Chinese EV startup NIO no longer plans to make its own cars, the company announced Tuesday. Plans to build a factory in Shanghai — where Tesla is currently constructing the third Gigafactory — have been scuttled, and NIO will instead continue using its current contract manufacturer, state-owned automaker JAC Motors.
It’s a stark change in direction for the young company, which started making its first car, the ES8 SUV, for the Chinese market last year. NIO also just went public on the New York Stock Exchange in September 2018.
The company announced the news in a stock exchange filing, where it shared its full financial results for 2018. NIO generated $720 million in revenue last year, but ultimately lost $1.4 billion, which is about double the company’s losses in 2017.
NIO’s Shanghai factory wasn’t supposed to open until at least 2020, and so the company tapped JAC Motors to build the ES8 (and its next car, the ES6) so that it could get cars on the road in the meantime. In one sense, that paid off, as NIO is one of the only high-profile EV startups to follow Tesla in putting cars on the road. NIO says JAC Motors made 12,775 ES8s in 2018, and that 11,348 were delivered, beating the EV startup’s own targets for the first year of production.
But NIO paid a price in order to have JAC Motors make its cars. NIO disclosed in financial filings last year that JAC Motors receives a fee for every vehicle that comes off the line. The EV startup also has to compensate JAC Motors for any operating losses during the first three years of the deal. NIO had already paid JAC Motors about $14.5 million when the EV startup went public in September, well before production ramped up. The company did not include an updated number in Tuesday’s filing. It’s not clear if the terms of the deal with JAC Motors have been renegotiated.
NIO chief financial officer Louis Hsieh said on a call with investors Tuesday that joint manufacturing efforts like this are “endorsed and perceived as an innovative manufacturing model in China,” especially by the government, which is currently pushing for consolidation. NIO also said the joint manufacturing plant run by JAC Motors will be capable of handling the “capacity and flexibility” the startup needs to support its plans for the next few years, and Hsieh said the move will allow NIO to take the money it planned to spend on its factory and focus it on the current manufacturing efforts.
At least one analyst who follows NIO closely wasn’t convinced. NIO “doesn’t sell enough cars to warrant [captial expenditure] expansion,” Chinese automotive industry analyst Junheng Li said in an email to The Verge. Li recently wrote a note to investors slamming NIO’s early efforts, while calling it a good opportunity for traders who want to short the stock. “This is not a real company. It’s experimental at best,” she said.
In the short term, NIO is warning its new public investors that it could be in for some rough waters. While the startup exceeded its production and delivery goals for 2018, NIO experienced a “greater than anticipated slowdown” of deliveries in the first two months of 2019. The company also announced that it sill stop issuing monthly production and delivery numbers, and instead will update investors every quarter moving forward.

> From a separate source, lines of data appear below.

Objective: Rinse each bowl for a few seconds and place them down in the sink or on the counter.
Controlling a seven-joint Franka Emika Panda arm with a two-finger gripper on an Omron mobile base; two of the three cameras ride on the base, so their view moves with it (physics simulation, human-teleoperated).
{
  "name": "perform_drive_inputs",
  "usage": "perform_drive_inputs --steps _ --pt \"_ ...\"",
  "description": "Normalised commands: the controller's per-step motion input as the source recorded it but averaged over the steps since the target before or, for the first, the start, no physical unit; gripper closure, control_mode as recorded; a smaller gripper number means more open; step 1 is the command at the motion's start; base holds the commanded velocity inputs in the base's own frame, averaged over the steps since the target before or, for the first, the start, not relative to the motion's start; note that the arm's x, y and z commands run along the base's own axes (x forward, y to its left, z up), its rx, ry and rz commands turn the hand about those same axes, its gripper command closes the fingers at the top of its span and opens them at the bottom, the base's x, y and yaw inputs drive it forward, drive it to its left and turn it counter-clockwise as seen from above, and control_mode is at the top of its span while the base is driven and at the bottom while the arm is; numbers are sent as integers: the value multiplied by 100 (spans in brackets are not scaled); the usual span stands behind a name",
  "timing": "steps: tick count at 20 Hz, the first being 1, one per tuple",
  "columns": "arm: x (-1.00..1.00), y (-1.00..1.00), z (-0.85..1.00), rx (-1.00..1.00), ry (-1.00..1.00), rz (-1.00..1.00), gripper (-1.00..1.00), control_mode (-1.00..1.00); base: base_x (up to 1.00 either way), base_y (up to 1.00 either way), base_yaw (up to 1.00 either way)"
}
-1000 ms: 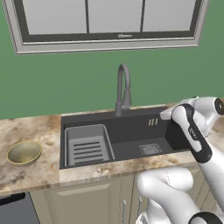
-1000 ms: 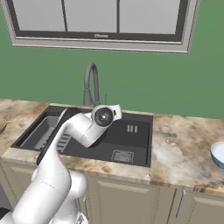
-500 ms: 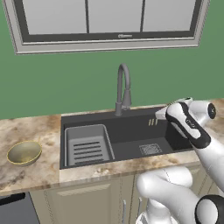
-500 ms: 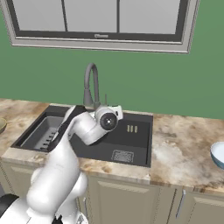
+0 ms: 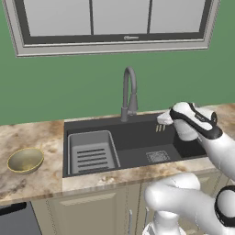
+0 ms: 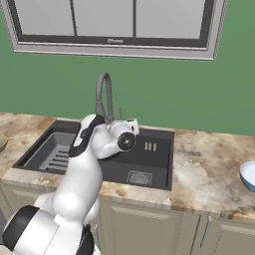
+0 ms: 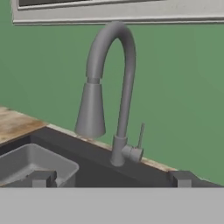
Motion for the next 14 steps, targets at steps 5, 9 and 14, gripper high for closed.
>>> perform_drive_inputs --steps 5,9,14 --pt "42 8 0 5 -1 8 -100 -100 0 0 0" --pt "47 22 0 4 2 7 -100 -100 0 0 0" --pt "36 6 -1 0 -1 2 -100 -100 0 0 0"
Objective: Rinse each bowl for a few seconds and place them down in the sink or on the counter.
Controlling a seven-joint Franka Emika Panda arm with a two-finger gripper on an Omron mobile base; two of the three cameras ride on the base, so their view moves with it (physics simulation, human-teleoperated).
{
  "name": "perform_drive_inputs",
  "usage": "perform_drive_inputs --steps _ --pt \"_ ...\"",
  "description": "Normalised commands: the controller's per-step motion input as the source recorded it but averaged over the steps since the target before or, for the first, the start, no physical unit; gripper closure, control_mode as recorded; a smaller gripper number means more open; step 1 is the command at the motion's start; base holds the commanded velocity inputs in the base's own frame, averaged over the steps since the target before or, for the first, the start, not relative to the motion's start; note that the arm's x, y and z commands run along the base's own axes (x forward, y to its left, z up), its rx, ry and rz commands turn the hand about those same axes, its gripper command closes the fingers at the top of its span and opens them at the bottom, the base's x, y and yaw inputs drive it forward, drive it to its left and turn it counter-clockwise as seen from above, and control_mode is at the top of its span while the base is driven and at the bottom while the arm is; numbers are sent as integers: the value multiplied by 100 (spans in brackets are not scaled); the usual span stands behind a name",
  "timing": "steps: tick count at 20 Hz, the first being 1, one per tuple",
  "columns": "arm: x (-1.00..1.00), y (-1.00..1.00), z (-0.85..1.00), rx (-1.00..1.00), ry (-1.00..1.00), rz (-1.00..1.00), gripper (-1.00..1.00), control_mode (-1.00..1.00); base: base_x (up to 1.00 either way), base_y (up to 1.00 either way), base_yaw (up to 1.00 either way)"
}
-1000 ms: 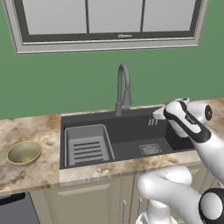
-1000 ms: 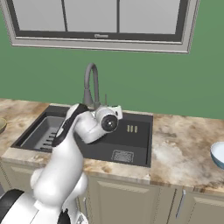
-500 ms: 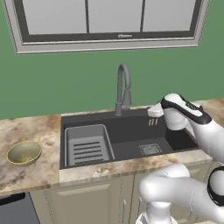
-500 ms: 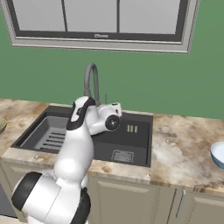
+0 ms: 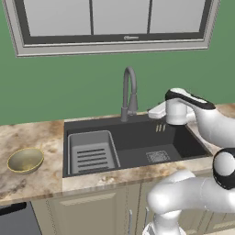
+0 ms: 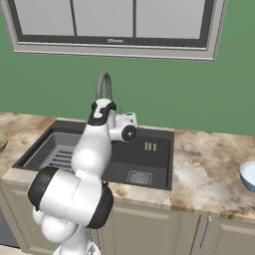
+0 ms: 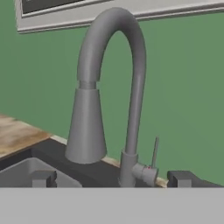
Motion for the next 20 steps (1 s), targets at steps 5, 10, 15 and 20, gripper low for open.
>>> perform_drive_inputs --steps 5,10,15,20 --pt "36 0 -8 1 -3 1 -100 -100 0 0 0" --pt "44 0 -13 2 -5 2 -100 -100 0 0 0" --pt "44 3 -20 3 -2 3 -100 -100 0 0 0" --pt "45 1 -11 2 -1 3 -100 -100 0 0 0"
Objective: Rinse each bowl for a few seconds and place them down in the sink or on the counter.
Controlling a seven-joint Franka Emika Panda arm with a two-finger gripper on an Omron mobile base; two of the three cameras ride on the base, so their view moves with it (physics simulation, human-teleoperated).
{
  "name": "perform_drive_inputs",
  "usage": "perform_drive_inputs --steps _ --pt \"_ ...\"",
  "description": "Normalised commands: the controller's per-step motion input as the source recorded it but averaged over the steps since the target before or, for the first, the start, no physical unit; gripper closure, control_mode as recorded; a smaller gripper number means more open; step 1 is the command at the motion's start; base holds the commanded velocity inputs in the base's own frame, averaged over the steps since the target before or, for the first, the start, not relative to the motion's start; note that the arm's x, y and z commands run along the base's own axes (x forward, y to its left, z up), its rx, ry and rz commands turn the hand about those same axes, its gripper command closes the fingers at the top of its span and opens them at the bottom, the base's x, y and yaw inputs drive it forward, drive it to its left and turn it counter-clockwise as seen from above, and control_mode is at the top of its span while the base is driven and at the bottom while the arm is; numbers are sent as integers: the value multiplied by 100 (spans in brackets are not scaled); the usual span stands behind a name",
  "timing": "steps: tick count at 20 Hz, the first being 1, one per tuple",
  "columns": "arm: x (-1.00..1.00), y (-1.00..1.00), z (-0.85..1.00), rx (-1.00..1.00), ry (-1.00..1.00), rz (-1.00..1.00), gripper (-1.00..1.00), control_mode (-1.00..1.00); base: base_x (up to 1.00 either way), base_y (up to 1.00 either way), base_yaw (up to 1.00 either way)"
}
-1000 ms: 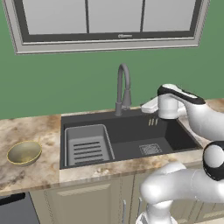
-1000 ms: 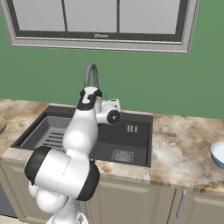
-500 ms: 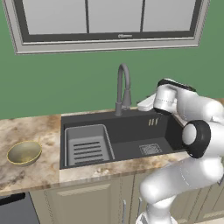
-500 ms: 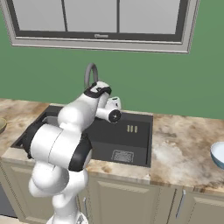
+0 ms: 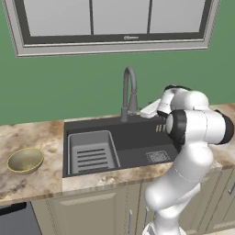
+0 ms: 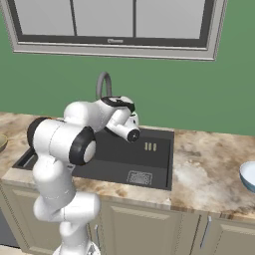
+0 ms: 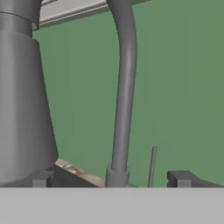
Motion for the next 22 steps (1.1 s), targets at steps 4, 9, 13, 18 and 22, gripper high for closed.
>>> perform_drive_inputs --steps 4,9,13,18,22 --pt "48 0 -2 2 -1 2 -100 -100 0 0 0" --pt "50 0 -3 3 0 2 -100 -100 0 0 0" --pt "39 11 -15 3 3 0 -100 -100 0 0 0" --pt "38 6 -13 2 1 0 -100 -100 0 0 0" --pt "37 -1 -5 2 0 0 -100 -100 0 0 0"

The Chinese startup attributed the slowdown to three things. One is that the company accelerated its deliveries at the end of 2018 in order to get ahead of EV subsidy reductions in China in 2019. The second, NIO says, is that January and February are typically slow months for car sales (an argument Tesla CEO Elon Musk recently used to explain slow Model 3 sales at the start of the year), especially because of Chinese New Year celebrations.
The third reason NIO offered for the slowdown, though, is something very much out of the company’s hands. Last year, car sales in China dropped for the first time in nearly 30 years. And the ongoing trade war with the United States has further hampered the country’s economy.
This “current slowdown of macro-economic conditions in China, particularly in the automotive sector,” affected early 2019 deliveries, NIO says. The startup also admitted that this slowdown might not let up.
“We also expect deliveries in the second quarter 2019 to reflect continued weakness as we await the results of the 2019 EV subsidy policy in China and improvement in the macro-economic conditions,” NIO says.
Dozens of EV startups have risen in Tesla’s wake over the last few years, and almost all of them set out with ambitions to build their own gleaming factories. Many of them have run into problems. Faraday Future abandoned a plan to build a $1 billion factory in the Nevada desert, and ultimately settled for an existing facility in California before recently running into dire financial trouble. Lucid Motors spent more than a year looking for a big financing round to help get its own factory built in Arizona before Saudi Arabia came along with more than $1 billion. Even Tesla, the most successful EV startup to date, has a long history with “production hell.”
Update March 5th, 7:30PM ET: Added information from NIO’s investor call, and comment from analyst Junheng Li.